次第に 「遊楽旅行禁止」・「決戦輸送協力」の時代となり、
昭和19年:本土上空の制空権が連合国側に渡りますと、組織的な戦略爆撃が本土を襲います。
犠牲者 第1号の北九州の八幡製鉄所は完膚なきまでに 叩きのめされました。
当然、各線区とも資材が、不足がちとなり、省線や関急改め近鉄ともに列車の削減が続き、
敗戦を迎えます。
13-20 13-20 13-20 13-20.8.15.
<図ー4>昭和13-20年までの参急、伊勢電氣鐡道と合併後の軌道の姿はどうなtったか?

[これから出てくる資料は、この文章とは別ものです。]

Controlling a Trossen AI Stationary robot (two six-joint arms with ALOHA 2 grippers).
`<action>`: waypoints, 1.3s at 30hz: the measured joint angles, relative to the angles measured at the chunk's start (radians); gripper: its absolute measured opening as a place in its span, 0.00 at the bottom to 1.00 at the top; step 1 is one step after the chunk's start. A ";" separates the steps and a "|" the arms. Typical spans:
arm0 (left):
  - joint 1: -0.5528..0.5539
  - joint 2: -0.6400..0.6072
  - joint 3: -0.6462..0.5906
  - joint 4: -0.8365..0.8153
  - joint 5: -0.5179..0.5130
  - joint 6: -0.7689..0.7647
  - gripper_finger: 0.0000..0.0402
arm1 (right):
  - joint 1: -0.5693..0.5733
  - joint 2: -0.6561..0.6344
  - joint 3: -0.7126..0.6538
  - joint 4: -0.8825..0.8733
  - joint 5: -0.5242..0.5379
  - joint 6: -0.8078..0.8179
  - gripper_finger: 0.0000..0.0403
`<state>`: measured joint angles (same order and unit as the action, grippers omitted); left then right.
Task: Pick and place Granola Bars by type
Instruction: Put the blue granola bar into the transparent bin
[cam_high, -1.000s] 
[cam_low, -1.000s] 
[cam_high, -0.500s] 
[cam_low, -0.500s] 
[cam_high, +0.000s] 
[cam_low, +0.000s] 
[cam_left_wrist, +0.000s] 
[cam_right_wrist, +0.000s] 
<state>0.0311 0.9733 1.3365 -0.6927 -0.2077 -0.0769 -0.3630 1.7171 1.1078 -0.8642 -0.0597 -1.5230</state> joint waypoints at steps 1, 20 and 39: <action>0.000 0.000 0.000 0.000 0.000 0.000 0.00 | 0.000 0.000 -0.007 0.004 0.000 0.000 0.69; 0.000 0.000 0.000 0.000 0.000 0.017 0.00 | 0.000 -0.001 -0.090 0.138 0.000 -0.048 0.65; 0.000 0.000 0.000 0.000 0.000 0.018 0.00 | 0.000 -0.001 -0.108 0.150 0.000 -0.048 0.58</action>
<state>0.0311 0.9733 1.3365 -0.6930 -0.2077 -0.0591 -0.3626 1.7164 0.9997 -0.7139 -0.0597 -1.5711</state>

%%%%%%紀勢線は当時「紀勢東線」で、終点は昭和9年から21年まで「尾鷲をわし」13-20 13-20
Ⅱ’ 米国の二次大戦末期(昭和19-20[1944-45]年)の戦略爆撃優先順位[180都市]リストと実際
このお話の関係分都市のみ
(3)名古屋ー(34)布施(⇒現・東大阪市の1/3)ー(44)四日市ー(70)津ー(94)宇治山田(⇒現・伊勢市)
ー(143)松阪
名だたる工業都市の中に「宇治山田市」が入っているのが不思議です。
そして、昭和19年以後の、米軍爆撃(前述)で、
悪名高き昭和20.3.10の東京大空襲をはじめ、大空襲と呼ばれている空襲は名古屋、大阪にもあり、
死者総数は1万人と6000人。意外なことに京都も数次の空襲にあっています。
ですが、やはり総死者数では、広島262425人が別格であります。
一方、近鉄営業エリアでの地方都市の空襲被害は、
四日市736人、津市1280人、ほか地方都市の人的損害も小さくありませんでした。
近鉄雑感…参宮急行電鉄2200のフロク②
最後までおつきあいくださいました方ありがとう存じます。
木古内の話か、近鉄の話か、戦記物か、自分でもよく分からなくなってきました。
次回からまたまじめに(これでもいつもまじめなつもりですが)やります。